**ACTION ITEM**
Print the lines that run from the line with "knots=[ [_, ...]" to the line with "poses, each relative", keeping both end lines, exactly as they appear in the entries below, and nothing else.

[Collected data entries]
☆ ☆ ☆
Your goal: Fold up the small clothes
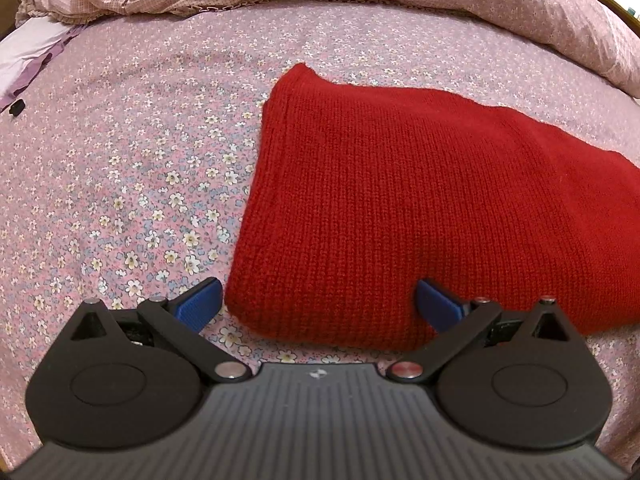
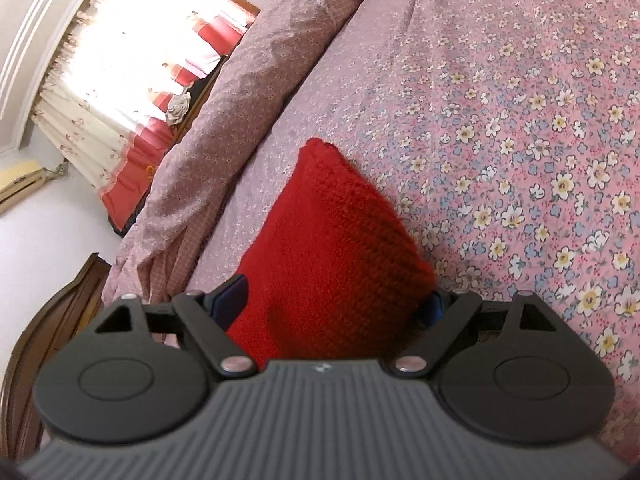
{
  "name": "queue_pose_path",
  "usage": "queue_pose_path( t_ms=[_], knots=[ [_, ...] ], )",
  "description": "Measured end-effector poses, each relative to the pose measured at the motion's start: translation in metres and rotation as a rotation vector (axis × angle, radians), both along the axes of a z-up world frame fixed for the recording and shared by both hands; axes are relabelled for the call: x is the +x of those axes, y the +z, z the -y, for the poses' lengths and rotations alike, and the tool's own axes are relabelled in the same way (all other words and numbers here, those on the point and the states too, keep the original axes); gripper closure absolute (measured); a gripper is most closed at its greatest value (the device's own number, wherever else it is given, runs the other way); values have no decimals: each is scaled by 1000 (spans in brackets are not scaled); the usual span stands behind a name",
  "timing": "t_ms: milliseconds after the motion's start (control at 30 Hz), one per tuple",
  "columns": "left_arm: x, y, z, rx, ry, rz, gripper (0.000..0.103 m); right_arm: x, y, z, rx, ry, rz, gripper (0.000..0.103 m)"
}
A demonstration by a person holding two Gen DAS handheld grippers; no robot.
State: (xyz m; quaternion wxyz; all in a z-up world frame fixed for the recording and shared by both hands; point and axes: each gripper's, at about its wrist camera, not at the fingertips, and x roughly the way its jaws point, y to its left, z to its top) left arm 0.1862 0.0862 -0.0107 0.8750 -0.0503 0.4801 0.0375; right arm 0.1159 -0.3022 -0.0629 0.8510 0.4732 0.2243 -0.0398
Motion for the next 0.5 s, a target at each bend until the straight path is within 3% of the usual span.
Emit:
queue_pose_path(
  t_ms=[67, 200, 300, 500],
  knots=[
    [0, 0, -1, -4, 2, -2, 0, 0, 0, 0, -8, 2, -4, 19],
    [1, -1, -2, -11, 6, -6, 0, -3, -3, 2, -18, -26, -22, 41],
    [1, -1, -2, -11, 6, -7, 0, -8, -9, 8, 11, -33, -23, 50],
    [1, 0, 0, -8, 7, -8, 0, -9, -12, 12, 28, -28, -22, 53]
  ],
)
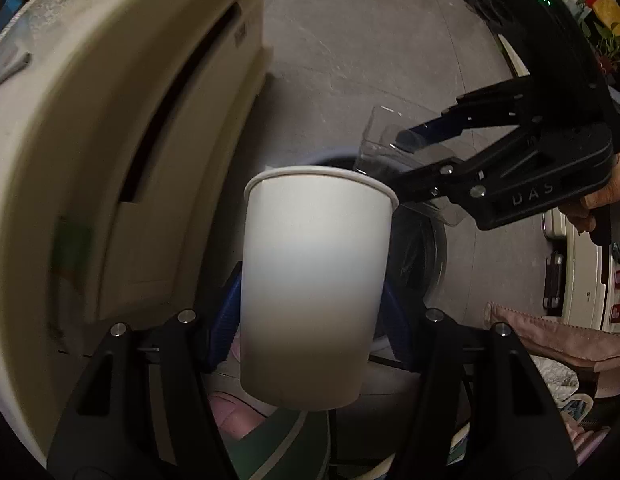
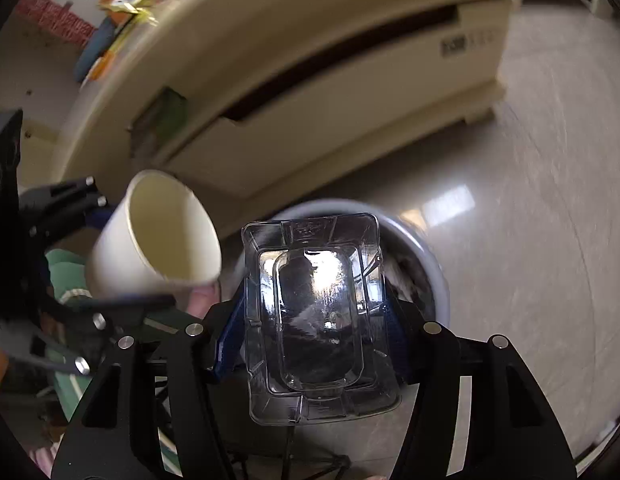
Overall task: Collect trash
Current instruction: 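Carry the tray and cup over the bin and release both, then move both grippers back to the table, then grasp the grey pen with the right gripper while the left gripper grasps the orange-rimmed lid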
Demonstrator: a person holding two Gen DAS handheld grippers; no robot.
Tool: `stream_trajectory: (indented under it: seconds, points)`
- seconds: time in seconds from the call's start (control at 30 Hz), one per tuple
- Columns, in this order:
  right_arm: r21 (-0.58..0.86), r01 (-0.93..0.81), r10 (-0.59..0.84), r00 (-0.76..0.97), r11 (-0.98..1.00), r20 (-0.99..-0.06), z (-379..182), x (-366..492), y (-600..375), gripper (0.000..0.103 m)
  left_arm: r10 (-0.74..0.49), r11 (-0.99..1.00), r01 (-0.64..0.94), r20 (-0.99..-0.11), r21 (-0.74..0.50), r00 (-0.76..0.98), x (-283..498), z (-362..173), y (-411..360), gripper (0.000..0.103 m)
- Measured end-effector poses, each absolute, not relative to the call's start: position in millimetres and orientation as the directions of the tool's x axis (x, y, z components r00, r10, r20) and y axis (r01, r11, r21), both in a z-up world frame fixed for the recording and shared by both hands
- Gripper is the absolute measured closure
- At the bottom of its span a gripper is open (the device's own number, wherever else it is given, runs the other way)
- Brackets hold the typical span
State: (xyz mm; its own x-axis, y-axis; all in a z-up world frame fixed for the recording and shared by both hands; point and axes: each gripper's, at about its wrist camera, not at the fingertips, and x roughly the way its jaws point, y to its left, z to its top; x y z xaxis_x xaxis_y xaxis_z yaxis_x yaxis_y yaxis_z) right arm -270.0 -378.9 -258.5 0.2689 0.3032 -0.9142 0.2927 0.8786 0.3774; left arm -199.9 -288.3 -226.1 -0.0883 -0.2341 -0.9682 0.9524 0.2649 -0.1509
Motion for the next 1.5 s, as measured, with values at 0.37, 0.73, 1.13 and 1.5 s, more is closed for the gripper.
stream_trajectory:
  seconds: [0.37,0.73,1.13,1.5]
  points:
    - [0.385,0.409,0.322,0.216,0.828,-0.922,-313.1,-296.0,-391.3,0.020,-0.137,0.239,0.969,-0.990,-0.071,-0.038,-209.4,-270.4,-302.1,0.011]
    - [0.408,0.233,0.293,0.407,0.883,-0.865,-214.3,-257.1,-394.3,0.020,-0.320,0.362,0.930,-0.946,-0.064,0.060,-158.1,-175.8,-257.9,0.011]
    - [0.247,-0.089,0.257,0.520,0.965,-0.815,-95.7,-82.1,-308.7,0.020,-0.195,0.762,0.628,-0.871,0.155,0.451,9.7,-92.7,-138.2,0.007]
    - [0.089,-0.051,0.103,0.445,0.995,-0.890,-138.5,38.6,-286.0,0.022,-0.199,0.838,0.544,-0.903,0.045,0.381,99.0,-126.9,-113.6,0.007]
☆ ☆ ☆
**FINISHED TASK**
  "usage": "queue_pose_path( t_ms=[_], knots=[ [_, ...] ], )",
  "description": "Measured end-effector poses, each relative to the pose measured at the motion's start: translation in metres and rotation as a rotation vector (axis × angle, radians), both along the axes of a z-up world frame fixed for the recording and shared by both hands; axes are relabelled for the call: x is the +x of those axes, y the +z, z the -y, for the poses' lengths and rotations alike, and the tool's own axes are relabelled in the same way (all other words and numbers here, those on the point and the states too, keep the original axes); gripper closure absolute (measured); a gripper is most closed at its greatest value (the device's own number, wherever else it is given, runs the other way); values have no decimals: each is scaled by 1000 (spans in brackets are not scaled); the usual span stands behind a name",

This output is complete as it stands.